Data:
------

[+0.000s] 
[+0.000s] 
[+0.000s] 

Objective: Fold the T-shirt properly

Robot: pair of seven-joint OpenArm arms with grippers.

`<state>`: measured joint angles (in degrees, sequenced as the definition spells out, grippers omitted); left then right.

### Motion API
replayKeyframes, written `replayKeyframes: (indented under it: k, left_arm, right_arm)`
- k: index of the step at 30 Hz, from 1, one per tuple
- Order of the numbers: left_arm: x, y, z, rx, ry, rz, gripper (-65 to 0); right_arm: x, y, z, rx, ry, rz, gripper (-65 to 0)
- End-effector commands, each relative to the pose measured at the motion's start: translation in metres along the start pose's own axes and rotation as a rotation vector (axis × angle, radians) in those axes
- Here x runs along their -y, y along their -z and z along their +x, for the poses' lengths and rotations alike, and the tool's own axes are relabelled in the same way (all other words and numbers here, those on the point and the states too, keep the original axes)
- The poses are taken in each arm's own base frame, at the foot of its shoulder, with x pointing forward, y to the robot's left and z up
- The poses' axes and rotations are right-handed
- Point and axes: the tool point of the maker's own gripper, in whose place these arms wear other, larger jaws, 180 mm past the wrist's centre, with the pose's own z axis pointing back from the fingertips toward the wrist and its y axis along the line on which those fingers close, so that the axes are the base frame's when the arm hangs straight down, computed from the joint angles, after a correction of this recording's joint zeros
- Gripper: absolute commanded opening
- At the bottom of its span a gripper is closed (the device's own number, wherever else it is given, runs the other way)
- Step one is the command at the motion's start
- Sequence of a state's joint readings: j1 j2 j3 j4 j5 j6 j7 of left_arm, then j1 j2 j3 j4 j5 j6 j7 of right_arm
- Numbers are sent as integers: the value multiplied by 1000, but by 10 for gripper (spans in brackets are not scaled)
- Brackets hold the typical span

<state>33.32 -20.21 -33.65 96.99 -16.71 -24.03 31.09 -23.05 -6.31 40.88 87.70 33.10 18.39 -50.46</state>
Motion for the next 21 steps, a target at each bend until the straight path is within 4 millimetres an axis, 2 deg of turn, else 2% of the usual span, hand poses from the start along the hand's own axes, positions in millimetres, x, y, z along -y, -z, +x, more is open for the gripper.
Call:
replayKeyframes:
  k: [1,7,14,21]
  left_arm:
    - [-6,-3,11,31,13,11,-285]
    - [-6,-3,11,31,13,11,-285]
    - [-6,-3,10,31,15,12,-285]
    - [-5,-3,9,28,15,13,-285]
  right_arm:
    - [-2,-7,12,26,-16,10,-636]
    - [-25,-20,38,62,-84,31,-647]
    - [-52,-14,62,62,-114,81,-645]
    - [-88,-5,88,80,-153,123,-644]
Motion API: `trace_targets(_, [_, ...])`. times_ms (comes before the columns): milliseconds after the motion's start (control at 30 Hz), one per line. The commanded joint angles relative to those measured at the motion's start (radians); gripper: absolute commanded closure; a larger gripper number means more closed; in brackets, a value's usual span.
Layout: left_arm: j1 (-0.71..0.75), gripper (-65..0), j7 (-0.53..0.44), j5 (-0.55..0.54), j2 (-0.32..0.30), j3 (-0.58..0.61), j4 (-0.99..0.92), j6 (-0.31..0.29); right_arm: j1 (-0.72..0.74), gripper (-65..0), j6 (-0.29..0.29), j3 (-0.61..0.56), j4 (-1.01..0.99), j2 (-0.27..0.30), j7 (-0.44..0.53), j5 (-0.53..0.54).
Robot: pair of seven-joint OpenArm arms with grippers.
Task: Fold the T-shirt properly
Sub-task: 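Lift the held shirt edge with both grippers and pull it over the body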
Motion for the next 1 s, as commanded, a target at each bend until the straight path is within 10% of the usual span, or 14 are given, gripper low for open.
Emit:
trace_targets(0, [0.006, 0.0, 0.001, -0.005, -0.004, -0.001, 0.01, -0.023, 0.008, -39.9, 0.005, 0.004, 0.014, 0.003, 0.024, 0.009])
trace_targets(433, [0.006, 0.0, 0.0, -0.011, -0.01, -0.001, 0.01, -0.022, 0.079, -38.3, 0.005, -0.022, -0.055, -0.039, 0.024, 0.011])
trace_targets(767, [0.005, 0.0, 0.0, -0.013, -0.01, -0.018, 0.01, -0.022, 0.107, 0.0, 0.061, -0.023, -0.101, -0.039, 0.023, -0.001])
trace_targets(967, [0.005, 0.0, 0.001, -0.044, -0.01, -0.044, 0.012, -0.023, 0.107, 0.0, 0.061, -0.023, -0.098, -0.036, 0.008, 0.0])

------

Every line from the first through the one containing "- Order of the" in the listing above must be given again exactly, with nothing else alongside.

[+0.000s] 
[+0.000s] 
[+0.000s] 

Objective: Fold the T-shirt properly

Robot: pair of seven-joint OpenArm arms with grippers.

`<state>`: measured joint angles (in degrees, sequenced as the definition spells out, grippers omitted); left then right.

### Motion API
replayKeyframes, written `replayKeyframes: (indented under it: k, left_arm, right_arm)`
- k: index of the step at 30 Hz, from 1, one per tuple
- Order of the numbers: left_arm: x, y, z, rx, ry, rz, gripper (-65 to 0); right_arm: x, y, z, rx, ry, rz, gripper (-65 to 0)

Nothing else is part of this answer.